Monoclonal antibody G250 (mAbG250) recognizes a determinant on carbonic anhydrase IX (CAIX). CAIX is expressed by virtually all renal cell carcinomas of the clear cell type (ccRCC), but expression in normal tissues is restricted. The homogeneous CAIX expression in ccRCC and excellent targeting capability of mAbG250 in animal models led to the initiation of the clinical evaluation of mAbG250 in (metastatic) RCC (mRCC) patients. Clinical studies confirmed the outstanding targeting ability of mAbG250 and cG250 PET imaging, as diagnostic modality holds great promise for the future, both in detecting localized and advanced disease. Confirmation of the results obtained in the non-randomized clinical trials with unmodified cG250 is needed to substantiate the value of cG250 treatment in mRCC. cG250-Based radio immuno-therapy (RIT) holds promise for treatment of patients with small-volume disease, and adjuvant treatment with unmodified cG250 may be of value in selected cases.
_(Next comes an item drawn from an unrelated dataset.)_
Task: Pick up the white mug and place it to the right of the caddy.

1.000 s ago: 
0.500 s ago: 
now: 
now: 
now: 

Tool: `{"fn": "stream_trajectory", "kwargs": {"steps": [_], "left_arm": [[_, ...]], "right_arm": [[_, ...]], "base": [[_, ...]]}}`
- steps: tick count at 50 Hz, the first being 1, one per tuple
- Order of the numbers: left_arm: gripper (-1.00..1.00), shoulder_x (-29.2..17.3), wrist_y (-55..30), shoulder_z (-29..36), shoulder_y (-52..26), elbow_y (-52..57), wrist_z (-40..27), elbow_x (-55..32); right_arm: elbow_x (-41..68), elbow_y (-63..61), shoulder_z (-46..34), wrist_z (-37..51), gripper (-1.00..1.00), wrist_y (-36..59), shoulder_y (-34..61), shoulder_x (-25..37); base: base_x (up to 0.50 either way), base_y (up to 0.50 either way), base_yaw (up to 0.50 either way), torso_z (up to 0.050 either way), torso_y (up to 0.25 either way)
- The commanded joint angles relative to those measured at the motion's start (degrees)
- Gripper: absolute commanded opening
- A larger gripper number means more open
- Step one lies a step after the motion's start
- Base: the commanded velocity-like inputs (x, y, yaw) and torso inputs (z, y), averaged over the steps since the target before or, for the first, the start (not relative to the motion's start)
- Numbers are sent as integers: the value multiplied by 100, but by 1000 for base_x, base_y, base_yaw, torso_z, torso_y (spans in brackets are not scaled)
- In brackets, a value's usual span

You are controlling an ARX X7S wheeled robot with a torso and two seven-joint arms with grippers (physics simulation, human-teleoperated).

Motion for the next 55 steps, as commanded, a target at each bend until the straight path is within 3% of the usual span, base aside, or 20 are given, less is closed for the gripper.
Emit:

In the upcoming years, ongoing clinical trials should provide evidence for these assumptions. Lastly, whether cG250-based RIT can be combined with tyrosine kinase inhibitors, which constitutes the current standard treatment for mRCC, needs to be established.

Figure 1

Schematic representation of regulation of carbonic anhydrase IX expression (CAIX) in kidney. In normal kidney tissue, hypoxia inducible factor-1α (HIF-1α) is hydroxylated by prolyl hydroxylase domain proteins (PHD) and bound by Von Hippel-Lindau protein (pVHL). Subsequently, the complex is ubiquitinated, which causes degradation of HIF-1α. In clear cell renal cell carcinoma (ccRCC), pVHL is mutated and binding with HIF-1α is prohibited. Subsequently HIF-1α forms a heterodimeric complex with HIF-1β, translocates to the nucleus, where it activates hypoxia inducible genes, such as vascular endothelial growth factor and CAIX, which is expressed on the tumor cell membrane. Reproduced with permission from Stillebroer et al., European Urology, published by Elsevier, July, 2010; 58(1): 75–83 [20].

Figure 2

Whole body scan of a patient with multiple RCC metastases two weeks after infusion of 4144 MBq ¹³¹I-cG250. Ant.: Anterior view; Post.: Posterior view. Note: thyroid uptake is due to non-specific accumulation, despite attempts to block thyroid uptake with intake of saturated potassium iodine.

Figure 3

Images of a patient with metastatic RCC. Conventional CT (A) and ¹¹¹In-girentuximab immunoSPECT (B) images of a patient with metastatic ccRCC. Clear and preferential uptake of the radiolabeled antibody was observed in mediastinal and pleural lesions (arrows). The patient was enrolled in the phase II ¹⁷⁷Lu-girentuximab RIT trial.